Ainda o império do masculino – as empresas, regidas pela lógica da administração das coisas, são igualmente império do masculino ancestral, reafirmado ao longo da modernidade (é bem verdade que o domínio do masculino foi obrigado a conviver, a partir dos anos 70, com os questionamentos iniciados pelas feministas). Mas ainda hoje a relação entre as pessoas nas empresas é marcada pela ótica masculina da objetividade, o que acabou por subordinar, estratificar, coisificar estas relações. O outro é tomado como objeto a ser conquistado, derrotado. O espaço para o feminino, para o olhar subjetivo, que toma o outro como sujeito numa relação dialógica, ainda é inexistente ou sobrevive à margem na maioria das empresas ao redor do mundo. A aragem de flexibilização desta objetividade rígida, que soprou nos anos 80, recuou fortemente com a onda da reengenharia dos anos 90 e com a implacável lógica do mercado de capitais contemporâneo e global, onde vida e morte são decididas a cada trimestre. Aumenta o resultado (resultado entendido como lucratividade esperada pelo mercado)? É bom. Não aumenta? Hum... Reduz? Nem pensar. É claro que as políticas de responsabilidade social e sustentabilidade permitiram nuances nessa fortaleza masculina, mas ainda são apenas nuances.
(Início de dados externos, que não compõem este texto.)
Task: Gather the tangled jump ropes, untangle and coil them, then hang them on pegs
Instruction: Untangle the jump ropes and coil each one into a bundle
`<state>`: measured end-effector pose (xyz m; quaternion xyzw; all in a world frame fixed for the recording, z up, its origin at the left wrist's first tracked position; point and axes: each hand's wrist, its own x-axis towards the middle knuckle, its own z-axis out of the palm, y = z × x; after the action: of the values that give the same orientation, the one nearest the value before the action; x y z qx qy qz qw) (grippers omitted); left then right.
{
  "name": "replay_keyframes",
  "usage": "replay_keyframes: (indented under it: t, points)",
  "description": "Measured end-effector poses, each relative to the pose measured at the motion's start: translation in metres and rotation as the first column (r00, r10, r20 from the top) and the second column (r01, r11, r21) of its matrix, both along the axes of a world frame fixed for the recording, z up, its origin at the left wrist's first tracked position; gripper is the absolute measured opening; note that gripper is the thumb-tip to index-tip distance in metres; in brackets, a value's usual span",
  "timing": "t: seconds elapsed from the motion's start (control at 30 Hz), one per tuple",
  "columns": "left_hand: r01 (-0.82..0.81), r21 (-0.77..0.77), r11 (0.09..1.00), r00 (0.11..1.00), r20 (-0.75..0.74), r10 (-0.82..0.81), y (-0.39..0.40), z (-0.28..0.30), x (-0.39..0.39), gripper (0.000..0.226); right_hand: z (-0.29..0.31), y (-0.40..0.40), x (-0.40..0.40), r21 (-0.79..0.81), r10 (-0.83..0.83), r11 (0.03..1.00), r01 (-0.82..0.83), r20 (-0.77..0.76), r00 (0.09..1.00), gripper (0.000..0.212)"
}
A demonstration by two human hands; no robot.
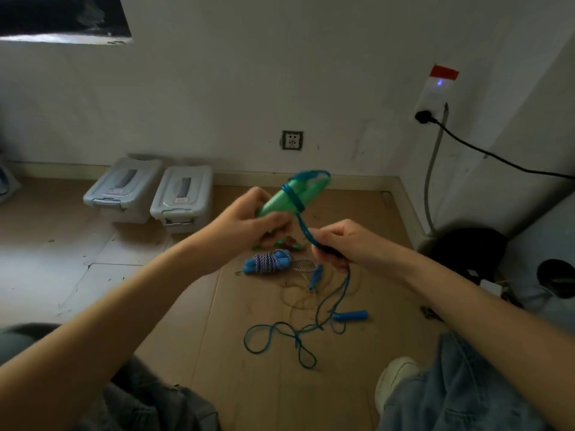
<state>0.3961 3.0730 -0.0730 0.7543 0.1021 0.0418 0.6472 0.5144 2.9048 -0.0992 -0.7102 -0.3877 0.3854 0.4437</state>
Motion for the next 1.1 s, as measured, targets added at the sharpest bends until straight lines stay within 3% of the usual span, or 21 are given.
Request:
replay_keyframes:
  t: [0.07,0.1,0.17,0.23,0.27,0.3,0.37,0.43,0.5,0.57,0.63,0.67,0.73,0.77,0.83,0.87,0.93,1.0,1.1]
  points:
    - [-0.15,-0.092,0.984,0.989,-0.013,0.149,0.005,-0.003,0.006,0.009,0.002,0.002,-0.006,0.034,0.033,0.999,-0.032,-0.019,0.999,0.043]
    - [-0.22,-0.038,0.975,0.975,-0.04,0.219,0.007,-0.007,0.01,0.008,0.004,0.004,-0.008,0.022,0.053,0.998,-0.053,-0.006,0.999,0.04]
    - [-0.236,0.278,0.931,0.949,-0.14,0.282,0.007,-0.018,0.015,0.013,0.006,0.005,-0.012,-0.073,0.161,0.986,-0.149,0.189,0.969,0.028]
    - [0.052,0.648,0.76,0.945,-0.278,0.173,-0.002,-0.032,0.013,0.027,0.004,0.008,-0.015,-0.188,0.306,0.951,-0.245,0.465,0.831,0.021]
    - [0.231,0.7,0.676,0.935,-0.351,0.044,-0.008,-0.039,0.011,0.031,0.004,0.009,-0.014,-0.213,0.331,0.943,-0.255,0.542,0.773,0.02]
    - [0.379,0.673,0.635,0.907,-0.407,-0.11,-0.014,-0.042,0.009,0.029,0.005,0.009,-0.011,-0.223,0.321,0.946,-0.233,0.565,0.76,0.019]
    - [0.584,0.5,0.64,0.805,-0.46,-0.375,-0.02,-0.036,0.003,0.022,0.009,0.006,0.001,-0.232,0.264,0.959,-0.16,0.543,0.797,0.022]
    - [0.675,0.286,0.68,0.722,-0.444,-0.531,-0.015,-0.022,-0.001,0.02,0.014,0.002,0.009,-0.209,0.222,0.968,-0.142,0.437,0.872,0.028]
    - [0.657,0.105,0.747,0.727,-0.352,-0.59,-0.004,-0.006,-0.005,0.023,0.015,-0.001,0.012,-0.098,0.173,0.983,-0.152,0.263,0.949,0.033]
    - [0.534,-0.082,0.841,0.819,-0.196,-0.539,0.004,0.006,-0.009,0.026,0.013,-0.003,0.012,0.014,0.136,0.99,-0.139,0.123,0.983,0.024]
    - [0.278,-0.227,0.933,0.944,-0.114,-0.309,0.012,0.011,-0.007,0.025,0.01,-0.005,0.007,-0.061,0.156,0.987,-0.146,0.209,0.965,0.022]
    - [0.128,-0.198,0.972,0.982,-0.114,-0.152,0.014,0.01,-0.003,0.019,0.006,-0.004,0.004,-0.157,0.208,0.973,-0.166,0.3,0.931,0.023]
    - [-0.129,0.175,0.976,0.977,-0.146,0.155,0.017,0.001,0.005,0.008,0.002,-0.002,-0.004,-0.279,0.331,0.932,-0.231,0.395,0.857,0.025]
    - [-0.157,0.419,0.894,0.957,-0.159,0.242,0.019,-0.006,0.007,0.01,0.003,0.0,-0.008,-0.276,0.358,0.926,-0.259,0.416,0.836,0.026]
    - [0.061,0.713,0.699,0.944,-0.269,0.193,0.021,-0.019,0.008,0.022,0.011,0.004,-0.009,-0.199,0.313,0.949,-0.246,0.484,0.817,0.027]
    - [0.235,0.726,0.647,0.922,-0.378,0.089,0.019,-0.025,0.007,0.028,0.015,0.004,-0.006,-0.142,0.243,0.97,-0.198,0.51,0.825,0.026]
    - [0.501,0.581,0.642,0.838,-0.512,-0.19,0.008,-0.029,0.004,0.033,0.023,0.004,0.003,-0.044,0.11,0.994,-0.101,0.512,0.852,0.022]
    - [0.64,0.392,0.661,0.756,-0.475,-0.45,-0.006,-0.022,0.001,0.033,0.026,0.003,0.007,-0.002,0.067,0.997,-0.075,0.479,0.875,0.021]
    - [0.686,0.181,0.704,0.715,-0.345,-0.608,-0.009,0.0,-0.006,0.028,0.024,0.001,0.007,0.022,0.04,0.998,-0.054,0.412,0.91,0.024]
O masculino é terreno do homem, mas a vida nas empresas fez com que ao longo dos anos muitas mulheres se dobrassem a essa lógica relacional e também a adotassem, na medida em que escalaram na hierarquia. Pode parecer maluquice para quem está fora do ambiente corporativo, pode parecer filme saído do século passado, mas é exatamente assim que as coisas acontecem na empresas. Enquanto isso, no novo mundo, mulheres assumem mais e mais a liderança das casas, sozinhas ou em igualdade com seus parceiros, homens lançam-se mais largamente aos temas da sensibilidade, da presença do feminino em seu ser, pais e mães mais e mais cuidam solidariamente de seus filhos. Num mundo cuja musicalidade é a da percepção e não mais a da administração, a masculinidade absoluta é uma das vertentes de inviabilização das empresas. É preciso uma nova equação (que não se instalará sem contradições e conflitos), que receba a convivência e a troca constante entre o masculino da conquista e da racionalidade e o feminino do acolhimento, da sensibilidade e da intuição.     

Caixas fechadas – ainda há caixas fechadas num mundo em que os hackers invadem qualquer sistema, qualquer banco de dados? Pois a maioria das empresas ainda funciona como se isso fosse possível. Segredo! Confidencial! Cuidado com a concorrência! E com isso se fecham ao mundo, ao mundo das conexões e dos conhecimentos cruzados. Existem algumas iniciativas interessantes de criação de conhecimento compartilhado e em rede como o conceito Open Innovation, inaugurado em 2003, segundo o qual é possível romper com a lógica da caixa fechada e inaugurar uma avenida de conhecimento e inovação de parceria entre empresas e universidades e centros de pesquisa –mas o modelo ainda ensaia seus primeiros passos. No geral, o ambiente é de fechamento, obsessão pela segurança e rigidez. 

O binômio dentro-fora – existe “dentro”? E “fora”? Quando os computadores instalados nas empresas permitem que qualquer um (apesar das tentativas de controle) à mesa do escritório, do laboratório ou dos totens nas fábricas fale com o mundo, as idéias de dentro e fora são fronteiras apenas na cabeça dos gestores. Mais e mais as empresas são invadidas por relações diferentes, híbridas, flexíveis, com aqueles que as fazem. O modelo de contratação tradicional convive com dezenas de outros, como o dos fornecedores que operam em suas pequenas (às vezes nem tão pequenas assim) empresas, com redes próprias de relacionamento e por vezes atuam em áreas sensíveis de suas empresas-clientes.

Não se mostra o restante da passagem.